Task brief: Every entry is to be returned as it stands, apart from the pictures.

Source information:
_ _ _ _ _

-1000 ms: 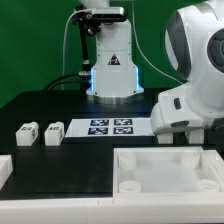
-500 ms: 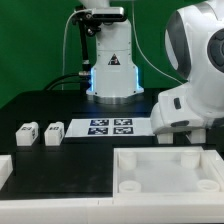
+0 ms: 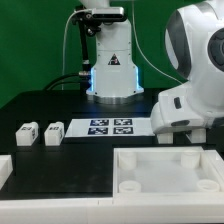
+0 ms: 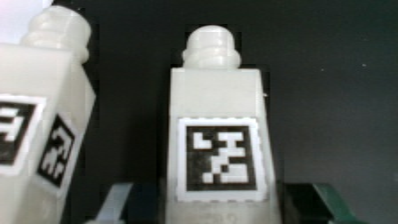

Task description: Assemble one leg

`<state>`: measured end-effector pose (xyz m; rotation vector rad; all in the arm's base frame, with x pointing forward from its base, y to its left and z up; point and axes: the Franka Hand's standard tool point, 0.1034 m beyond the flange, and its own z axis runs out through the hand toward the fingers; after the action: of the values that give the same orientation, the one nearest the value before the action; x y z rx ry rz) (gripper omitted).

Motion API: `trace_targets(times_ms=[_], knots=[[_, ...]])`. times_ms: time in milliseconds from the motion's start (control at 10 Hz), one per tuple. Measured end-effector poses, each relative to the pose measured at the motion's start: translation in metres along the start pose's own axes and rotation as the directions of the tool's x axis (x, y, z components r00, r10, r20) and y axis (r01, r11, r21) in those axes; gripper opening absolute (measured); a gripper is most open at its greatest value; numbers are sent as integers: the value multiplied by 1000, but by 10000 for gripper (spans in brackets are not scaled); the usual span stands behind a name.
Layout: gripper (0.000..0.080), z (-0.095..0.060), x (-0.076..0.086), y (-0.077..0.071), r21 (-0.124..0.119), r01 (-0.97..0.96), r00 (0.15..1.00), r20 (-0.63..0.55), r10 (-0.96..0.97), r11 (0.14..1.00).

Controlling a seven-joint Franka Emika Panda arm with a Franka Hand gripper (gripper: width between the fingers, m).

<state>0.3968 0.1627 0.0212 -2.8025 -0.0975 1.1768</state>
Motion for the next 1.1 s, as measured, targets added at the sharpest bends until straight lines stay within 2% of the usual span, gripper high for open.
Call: trace_targets(times_ms=[100,200,300,400,600,700,800,900,1100], knots=[[293,-20,-5,2,-5,45,999,-20,-45,999],[294,-48,-10,7,-4,104,994,-36,-104,995],[294,-78,-6,16,-2,150,983,-102,-150,989],[294,-112,-4,26,-12,184,961,-208,-183,983],[294,-164,-1,39,-37,200,906,-374,-199,979],[294,-176,-10,37,-38,150,887,-437,-152,988],[294,-169,-18,32,-41,127,880,-457,-131,991],[294,-174,-8,34,-60,132,808,-572,-142,989],[294,-174,-6,40,-88,115,698,-701,-143,989]])
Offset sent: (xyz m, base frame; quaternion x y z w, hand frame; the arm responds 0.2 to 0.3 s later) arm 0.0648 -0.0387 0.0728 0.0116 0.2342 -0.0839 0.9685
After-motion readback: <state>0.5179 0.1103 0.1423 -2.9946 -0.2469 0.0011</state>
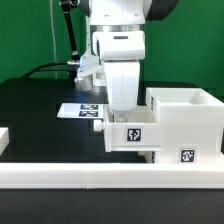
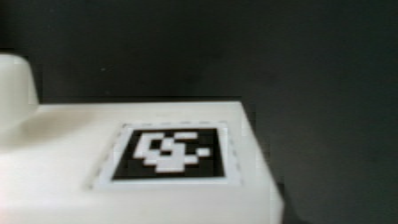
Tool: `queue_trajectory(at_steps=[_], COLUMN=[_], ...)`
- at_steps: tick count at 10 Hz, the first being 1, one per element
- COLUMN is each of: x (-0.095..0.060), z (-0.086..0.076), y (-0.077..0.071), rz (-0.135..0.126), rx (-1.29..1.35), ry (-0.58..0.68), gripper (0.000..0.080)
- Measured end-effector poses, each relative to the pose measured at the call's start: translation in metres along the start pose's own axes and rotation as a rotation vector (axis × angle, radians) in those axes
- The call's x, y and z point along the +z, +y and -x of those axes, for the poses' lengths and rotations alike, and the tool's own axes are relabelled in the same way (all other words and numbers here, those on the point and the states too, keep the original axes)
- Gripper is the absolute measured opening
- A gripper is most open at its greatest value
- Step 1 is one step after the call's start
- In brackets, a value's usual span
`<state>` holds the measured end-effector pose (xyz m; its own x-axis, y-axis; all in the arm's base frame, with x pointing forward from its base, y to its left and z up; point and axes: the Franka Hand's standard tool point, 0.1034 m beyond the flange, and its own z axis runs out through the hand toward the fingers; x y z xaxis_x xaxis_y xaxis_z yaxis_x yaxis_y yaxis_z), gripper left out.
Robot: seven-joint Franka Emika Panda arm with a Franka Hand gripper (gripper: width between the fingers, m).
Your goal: Assemble drawer
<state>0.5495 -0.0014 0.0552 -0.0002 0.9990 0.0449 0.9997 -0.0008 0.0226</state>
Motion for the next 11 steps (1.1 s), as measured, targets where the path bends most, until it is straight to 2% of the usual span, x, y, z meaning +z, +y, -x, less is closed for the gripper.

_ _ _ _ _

Answer area:
-1000 ms: 
-500 ms: 
+0 ms: 
+0 ms: 

Task description: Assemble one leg

`<state>`: measured end-effector pose (xyz m; rotation vector rad; all in the arm's base frame, with x pointing forward from its base, y to its left and z up; point and axes: the Franka Hand's standard tool point, 0.1034 m beyond the flange, and its own z axis runs out through the hand toward the fingers; after the action: of the values that give the same orientation, the one nearest the value before the action; x y z rx ry rz) (gripper omitted).

Motion API: `trace_targets(times_ms=[_], knots=[[_, ...]])`. times_ms: time in milliseconds from the motion's start (control at 10 Hz), one per tuple. Measured end-effector poses, each relative to the pose measured at the motion's start: translation in metres along the start pose's own axes and rotation as the directions of the tool's x axis (x, y, z components r00, r10, r20) and y axis (r01, r11, r21) in those axes; gripper opening absolute (measured); a gripper is most open at its greatest value; numbers are sent as integers: the value multiplied by 1000, but by 10000 for gripper (spans in brackets are not scaled); the usual span stands behind a name.
Layout: gripper (0.000..0.080), z (-0.095..0.060), x (-0.076..0.086), y (-0.077..0.071), r21 (-0.124..0.119), r01 (-0.97..0.96), r00 (0.15..1.00), r20 (-0.63..0.55), r10 (-0.96..0.97), r11 (0.14..1.00).

Controlling a seven-joint Franka Emika Panda arm with a Franka Hand gripper (gripper: width between the fingers, m).

<state>0.3968 0.1627 0.0212 -2.8025 -0.0975 1.1768</state>
Motion for the next 1.1 s, as measured, targets added at the sharpest bends until straight lines stay within 2% of the usual span, gripper high for open.
Call: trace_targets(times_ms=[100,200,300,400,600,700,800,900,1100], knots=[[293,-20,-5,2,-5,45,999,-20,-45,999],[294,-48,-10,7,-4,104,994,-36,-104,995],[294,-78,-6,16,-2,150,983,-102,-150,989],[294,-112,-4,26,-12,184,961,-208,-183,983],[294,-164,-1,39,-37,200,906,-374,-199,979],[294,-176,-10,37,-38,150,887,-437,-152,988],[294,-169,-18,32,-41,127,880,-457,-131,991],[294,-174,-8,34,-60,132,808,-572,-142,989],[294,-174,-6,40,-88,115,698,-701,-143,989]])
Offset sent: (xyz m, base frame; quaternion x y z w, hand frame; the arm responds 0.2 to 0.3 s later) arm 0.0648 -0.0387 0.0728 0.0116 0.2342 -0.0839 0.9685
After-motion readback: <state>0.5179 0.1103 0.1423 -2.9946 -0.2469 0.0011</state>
Tool: `queue_trajectory(at_steps=[_], COLUMN=[_], ...)`
- at_steps: tick count at 10 Hz, the first being 1, one per element
- COLUMN is each of: x (-0.095..0.060), z (-0.086..0.076), y (-0.077..0.071), rz (-0.135..0.126), rx (-1.29..1.35), ry (-0.58..0.68), gripper (0.000..0.080)
- Measured end-effector poses, each relative to the pose measured at the call's start: translation in metres along the start pose's own axes and rotation as a rotation vector (axis × angle, radians) in those axes
- The call's x, y and z point along the +z, +y and -x of those axes, for the poses' lengths and rotations alike, and the tool's own axes are relabelled in the same way (all other words and numbers here, those on the point and the states too, keep the original axes)
- Gripper is the absolute measured opening
- A gripper is most open at its greatest value
- Step 1 is one step after the call's start
- In brackets, a value's usual span
`<state>` holds the measured end-effector pose (xyz m; its own x-axis, y-axis; all in the arm's base frame, with x pointing forward from its base, y to its left and z up; point and axes: the Franka Hand's standard tool point, 0.1034 m beyond the flange, and its own z axis runs out through the hand toward the fingers; x y z xaxis_x xaxis_y xaxis_z yaxis_x yaxis_y yaxis_z), gripper left out.
Robot: seven-joint Franka Emika Panda arm with a Franka Hand gripper (gripper: width between the fingers, m).
Your goal: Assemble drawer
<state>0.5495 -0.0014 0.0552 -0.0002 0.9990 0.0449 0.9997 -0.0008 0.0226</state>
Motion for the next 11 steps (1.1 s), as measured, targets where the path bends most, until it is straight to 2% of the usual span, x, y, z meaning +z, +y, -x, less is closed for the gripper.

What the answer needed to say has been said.